Ponting threw everything at Gambhir, including Watson, Lee and Johnson. But Gautam Gambhir’s focus was unbent during his 206, a career best knock. For a span of 380 deliveries, which is way more than the number of deliveries allotted to a batting unit in a one-day inning, Gambhir remained at the crease.
He was fluent. He was focused.
He was relentless. And yet despite serving the county for well over a decade with absolute commitment and honesty, there’s always an unsatisfying feeling about the honest batter.
One tends to feel that Gambhir hasn’t quite gotten the due he was due.
Maybe that is still the case.
It could be that batters with more sizeable experience and swashbuckle, whether Sehwag and Yuvraj, one a triple centurion on two separate occasions and the other, the Prince of Punjab wielding the bat, got more limelight for possessing style.
Gambhir, effective and resilient (ODI strike rate of 85 and test strike rate of over 51) wasn’t perhaps painted with the same considerate brush perhaps because of a relatively higher degree of studiousness he epitomised.
Which leads us to question if we, whether as commentators on cricket, authors who weave stories or just impassioned fans possess the discerning eye to correctly label those who put everything on the line for team India’s glory?
Could it be that as part of a celeb-obsessed culture that cares less for plainness and loves the thing called sheen, we have grown narrower in our understanding of the depth possessed by some?
Gautam Gambhir’s understanding of his KKR outfit and the way he shapes the talent of his current Lucknow stable by making himself fully aware of his cricketers’ skill offers an insight into a mind that deeply cares for the game.
It tells us that for one to succeed, whether as coach or mentor, you need to build the culture of a big brother for your talents, by convincing them that they’re amid an environment of certainty, not one that’s quick to label one as a failure in the wake of a lack of success.

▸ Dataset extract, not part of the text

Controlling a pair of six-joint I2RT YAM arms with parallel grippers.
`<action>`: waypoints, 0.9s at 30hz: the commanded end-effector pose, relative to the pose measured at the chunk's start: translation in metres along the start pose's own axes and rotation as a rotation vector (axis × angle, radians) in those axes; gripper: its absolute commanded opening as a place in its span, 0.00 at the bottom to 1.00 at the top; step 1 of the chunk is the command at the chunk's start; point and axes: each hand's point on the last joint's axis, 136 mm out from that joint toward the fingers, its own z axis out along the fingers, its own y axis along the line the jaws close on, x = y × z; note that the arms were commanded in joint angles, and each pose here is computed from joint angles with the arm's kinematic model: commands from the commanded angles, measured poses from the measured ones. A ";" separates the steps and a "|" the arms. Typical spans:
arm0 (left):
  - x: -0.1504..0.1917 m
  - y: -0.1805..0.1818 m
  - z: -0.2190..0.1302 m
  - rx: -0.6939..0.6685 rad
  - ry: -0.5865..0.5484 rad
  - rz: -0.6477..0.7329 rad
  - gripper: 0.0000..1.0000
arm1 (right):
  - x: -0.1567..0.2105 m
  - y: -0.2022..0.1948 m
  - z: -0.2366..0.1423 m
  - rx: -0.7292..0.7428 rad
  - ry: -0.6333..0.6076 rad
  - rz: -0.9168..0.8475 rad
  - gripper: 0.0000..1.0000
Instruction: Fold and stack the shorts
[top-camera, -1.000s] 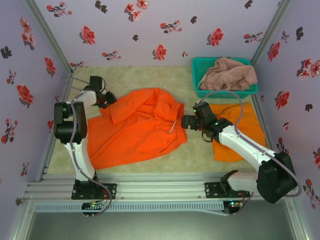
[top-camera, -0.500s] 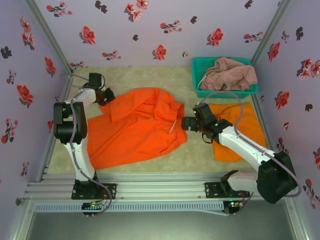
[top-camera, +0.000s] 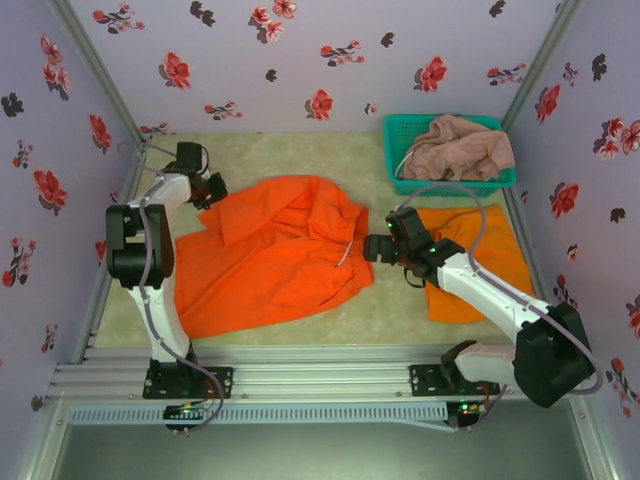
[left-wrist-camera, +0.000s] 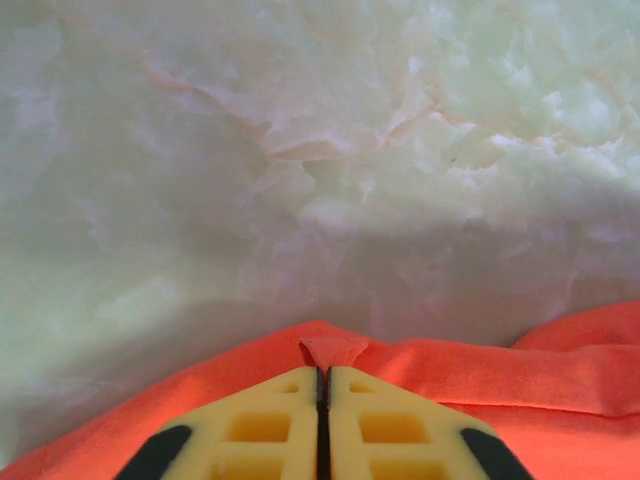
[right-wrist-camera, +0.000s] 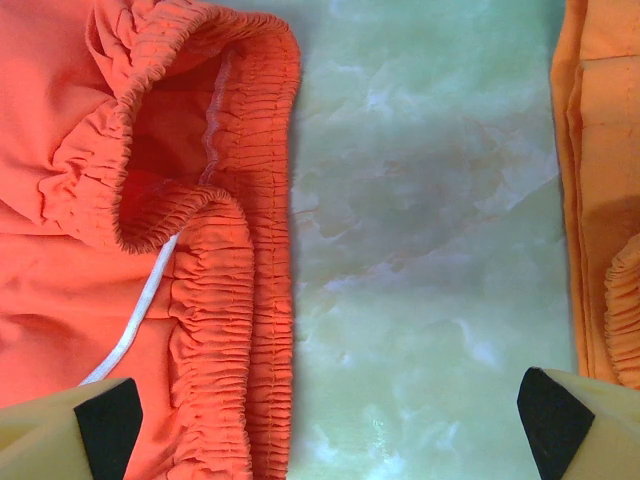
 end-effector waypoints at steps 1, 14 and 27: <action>-0.011 -0.005 -0.010 0.004 -0.018 0.017 0.03 | -0.001 -0.002 0.001 -0.004 -0.009 0.015 0.99; -0.132 -0.034 -0.083 0.027 -0.364 0.063 0.00 | -0.001 -0.002 0.002 -0.002 -0.002 0.015 0.99; -0.246 -0.033 -0.055 0.155 -0.533 -0.042 0.72 | -0.006 0.000 -0.004 -0.001 -0.001 0.026 0.99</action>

One would note, Gambhir it a touch too serious at times
But he’s the reminder that true passion for Cricket tends to make one so lost in its intricacies that the audiences feel that the sport is complex, lacks the element of fun and can often get serious.
But then it is his true passion to serve India which, at the end of the day, is taking the team places.
They even tanked Sri Lanka in what was to have been a closely contested series, which culminated in popular wins by margins as 43 runs and even 7 wickets.
That this series win came in Sri Lanka was further proof of the current coach’s underlying confidence in his eleven.
Having said that, Gambhir’s biggest challenge, if also opportunity, comes in finding the right balance between experience and exuberance. This is no child’s plan.